Find "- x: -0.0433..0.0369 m" and "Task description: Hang" in the records below. Copy the lines holding them and every line between, exactly, and no others.

____ Data for this task

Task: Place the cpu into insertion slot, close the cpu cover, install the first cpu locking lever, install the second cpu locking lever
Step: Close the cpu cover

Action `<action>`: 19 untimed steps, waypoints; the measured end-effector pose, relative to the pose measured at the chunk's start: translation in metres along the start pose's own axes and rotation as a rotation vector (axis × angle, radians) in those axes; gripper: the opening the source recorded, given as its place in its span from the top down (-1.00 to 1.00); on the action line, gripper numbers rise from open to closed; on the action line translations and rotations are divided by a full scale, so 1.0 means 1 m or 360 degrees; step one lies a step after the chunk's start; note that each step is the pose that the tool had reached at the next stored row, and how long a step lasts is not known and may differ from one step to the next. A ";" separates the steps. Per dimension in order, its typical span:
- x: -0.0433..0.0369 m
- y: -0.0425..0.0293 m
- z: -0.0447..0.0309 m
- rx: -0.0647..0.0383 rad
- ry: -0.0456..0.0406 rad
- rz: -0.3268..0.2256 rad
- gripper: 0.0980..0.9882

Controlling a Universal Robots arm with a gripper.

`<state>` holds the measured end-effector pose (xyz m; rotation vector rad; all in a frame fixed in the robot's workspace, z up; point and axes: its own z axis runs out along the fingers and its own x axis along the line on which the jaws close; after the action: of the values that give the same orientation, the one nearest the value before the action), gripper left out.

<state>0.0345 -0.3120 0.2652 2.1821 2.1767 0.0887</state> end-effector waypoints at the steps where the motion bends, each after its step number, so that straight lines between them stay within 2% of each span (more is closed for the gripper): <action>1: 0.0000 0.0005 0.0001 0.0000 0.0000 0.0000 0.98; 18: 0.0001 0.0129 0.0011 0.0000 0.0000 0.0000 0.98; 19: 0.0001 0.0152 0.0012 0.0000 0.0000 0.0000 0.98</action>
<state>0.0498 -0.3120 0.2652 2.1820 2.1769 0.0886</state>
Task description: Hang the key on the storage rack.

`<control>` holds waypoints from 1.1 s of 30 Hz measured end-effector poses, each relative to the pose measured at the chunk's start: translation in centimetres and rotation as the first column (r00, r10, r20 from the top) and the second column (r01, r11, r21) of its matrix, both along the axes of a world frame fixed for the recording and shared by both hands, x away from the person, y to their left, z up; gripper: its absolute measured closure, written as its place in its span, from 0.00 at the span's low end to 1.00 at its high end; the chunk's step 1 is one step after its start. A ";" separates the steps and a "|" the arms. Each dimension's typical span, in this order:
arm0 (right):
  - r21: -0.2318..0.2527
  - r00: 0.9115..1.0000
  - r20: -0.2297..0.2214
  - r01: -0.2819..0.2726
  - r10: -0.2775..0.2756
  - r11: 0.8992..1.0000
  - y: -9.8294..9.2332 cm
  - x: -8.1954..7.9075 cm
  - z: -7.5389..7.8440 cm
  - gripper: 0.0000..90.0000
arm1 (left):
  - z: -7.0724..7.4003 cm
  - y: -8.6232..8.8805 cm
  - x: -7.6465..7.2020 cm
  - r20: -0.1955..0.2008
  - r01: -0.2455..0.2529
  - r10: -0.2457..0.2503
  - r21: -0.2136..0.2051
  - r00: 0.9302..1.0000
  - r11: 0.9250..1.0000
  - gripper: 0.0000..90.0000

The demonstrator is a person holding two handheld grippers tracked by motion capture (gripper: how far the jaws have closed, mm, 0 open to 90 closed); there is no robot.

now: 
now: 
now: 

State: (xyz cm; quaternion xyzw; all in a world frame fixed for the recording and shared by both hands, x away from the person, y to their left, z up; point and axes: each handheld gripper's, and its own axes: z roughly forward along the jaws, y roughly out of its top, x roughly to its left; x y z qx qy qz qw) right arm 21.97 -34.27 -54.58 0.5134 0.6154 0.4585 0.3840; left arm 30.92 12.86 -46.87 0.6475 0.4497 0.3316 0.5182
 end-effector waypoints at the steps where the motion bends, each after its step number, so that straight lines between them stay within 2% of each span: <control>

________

## Reply:
- x: -0.0433..0.0369 m
- y: -0.0425..0.0293 m
- z: -0.0447..0.0309 m
- rx: -0.0647..0.0383 rad
- ry: -0.0456..0.0406 rad
- rz: -0.3268..0.2256 rad
- gripper: 0.0980..0.9882

Controlling a Universal Robots arm with a gripper.

`<state>` holds the measured end-effector pose (xyz m; rotation vector rad; all in a frame fixed in the robot's workspace, z up; point and axes: its own z axis runs out along the fingers and its own x axis along the line on which the jaws close; after the action: of the values that give the same orientation, the one nearest the value before the action), gripper left out.

<state>0.0345 -0.3120 0.2652 2.1821 2.1767 0.0887</state> end-effector waypoints at the steps where the motion bends, each after its step number, so that straight lines between them stay within 2% of each span (more is closed for the gripper): <action>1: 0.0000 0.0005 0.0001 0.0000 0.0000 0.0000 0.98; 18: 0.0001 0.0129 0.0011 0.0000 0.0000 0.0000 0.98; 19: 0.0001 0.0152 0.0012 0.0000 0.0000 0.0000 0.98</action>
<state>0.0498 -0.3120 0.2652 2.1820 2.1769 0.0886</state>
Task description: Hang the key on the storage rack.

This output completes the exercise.